On Mar 5, 2019, at 9:14 AM, Mathias Stearn <redbeard0531+isocpp@gmail.com> wrote:



On Tue, Mar 5, 2019, 11:19 AM Gabriel Dos Reis via Modules <modules@lists.isocpp.org> wrote:


> On Mar 5, 2019, at 8:12 AM, Ben Craig <ben.craig@ni.com> wrote:

>
> I think the textual inclusion format will still be very useful to distribution and caching tools though, as they don't need to understand the code. 

I'd suggest using a term like "single stream format" rather than "textual inclusion format". It emphasizes what is important (ability to losslessly transit from stdout to stdin, transmit over the network, hash and cache, etc) and avoids confusion with #include style textual inclusion.

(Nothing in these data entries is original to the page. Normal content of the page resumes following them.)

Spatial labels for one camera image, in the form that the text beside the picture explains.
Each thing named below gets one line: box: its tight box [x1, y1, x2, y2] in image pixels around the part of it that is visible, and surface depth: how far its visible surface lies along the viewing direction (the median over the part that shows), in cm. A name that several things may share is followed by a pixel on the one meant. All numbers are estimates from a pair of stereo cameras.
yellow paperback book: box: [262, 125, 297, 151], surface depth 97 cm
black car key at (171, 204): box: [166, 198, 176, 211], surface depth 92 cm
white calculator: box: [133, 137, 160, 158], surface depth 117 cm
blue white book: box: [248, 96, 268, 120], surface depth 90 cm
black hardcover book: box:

There is an additional use case for this format that I've been considering, although it is quite a bit less baked. We could use it as a replacement for "umbrella headers" as a distribution/consumption format. So each library will ship just two or three files, a binary library file with ELF/PE/MACH-O symbols (possibly both static and dynamic files), and an "interface" file that contains source for all of the module interfaces. Optionally, platforms could even define a way to combine that file into dynamic and static libs, so we can have the ideal of single-file library distribution format. By combining all of the internal module interfaces into a single file (even if separate from the binary lib), it insulates consumers from the internal structure of the module.

See my 2015 CppCon presentation (near the end) :-)

— Gaby

It should also be a nice perf boost on platforms where opening files is expensive because it can reduce the number of opened files by over 100x.

Those tools frequently lean on the compiler's preprocessor today, and don't know how to do include lookups.

I don’t know there is an actual spec of such flattened text file that isn’t at least as involved as the module spec - if not more involved.

I think one simple solution would be to just use an existing format designed for this purpose such as tar or zip. ar may be a low-friction choice because build tools already need to know how to handle it to work with static libraries (I was surprised to learn today that it is also the format used for windows .lib files!) However something like zip is better because it has a centralized index so you don't need to scan the whole file to figure out where each sub-file is. To aid in name-mapping it may be best to just directly use the module names where these formats would normally use file names, so that no translation needs to occur.


I worry that we may be creating a more complex problem than the issue we are set to address.

That is fair. However, this is currently a feature we have now, with gcc's -fdirectives-only and clang's -frewrite-includes. Many tools are designed to take advantage of this ability, so it would be nice if we can provide something similar in modules-land. And as stated above, I think if done well, it will provide some nice advantages even in a future fully modularized world, without adding too much complexity.